Ethylene glycol has been the subject of azeotropic distillation in the prior art. U.S. Pat. No. 2,218,234 discloses the use of toluene to form a three component azeotrope with ethylene glycol and water thereby effecting a separation of these components from a mixture occurring in the photographic industry which also contains salts, dyes and other contaminants. Aromatic hydrocarbons, other than benzene, i.e. toluene, ethyl benzene, etc., have been found in U.S. Pat. No. 3,074,962 to be effective in separating ethylene carbonate from ethylene glycol by forming an azeotrope with the glycol. In U.S. Pat. No. 3,809,724, mixtures of ethylene glycol and its lower carboxylate esters have been separated by employing as an azeotroping agent with the ethylene glycol, organic compounds having a boiling point between 135.degree.-190.degree. C. such as, acyclic and cyclic saturated hydrocarbons, alkyl-substituted benzenes and halogenated aromatic hydrocarbons. U.S. Pat. No. 4,021,311 is closely related to U.S. Pat. No. 3,809,724 and discloses that 1,2,3-trimethyl benzene is a particularly effective azeotroping agent in separating ethylene glycol from its carboxylate esters.

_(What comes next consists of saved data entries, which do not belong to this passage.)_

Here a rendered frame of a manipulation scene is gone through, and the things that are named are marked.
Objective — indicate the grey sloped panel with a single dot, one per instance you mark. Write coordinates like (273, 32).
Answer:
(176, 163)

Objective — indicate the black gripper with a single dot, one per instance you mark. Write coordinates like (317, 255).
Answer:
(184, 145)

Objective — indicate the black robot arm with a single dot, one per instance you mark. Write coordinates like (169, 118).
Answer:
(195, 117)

Ethylene glycol itself has found utility as an azeotroping agent. U.S. Pat. No. 3,392,090 discloses that ethylene glycol will form an azeotrope with less polar alkyl phenols to effect a separation from more polar alkyl phenols.
N-Methylpyrrolidone has been disclosed in U.S. Pat. No. 3,132,078 as forming an azeotrope with non-naphthalenic hydrocarbons to produce the overhead while naphthalenic hydrocarbons pass into the bottoms product.
The prior art provides few guidelines to the skilled artisan faced with the task of separating ethylene glycol from N-methylpyrrolidone. Both have functioned as azeotropic agents while ethylene glycol has been recovered as a part of an azeotrope from a variety of mixtures but not, so far as the prior art teaches, from a mixture comprising N-methylpyrrolidone.
It is thus among the objects of this invention to provide a means for effectively separating a mixture comprising ethylene glycol and N-methylpyrrolidone.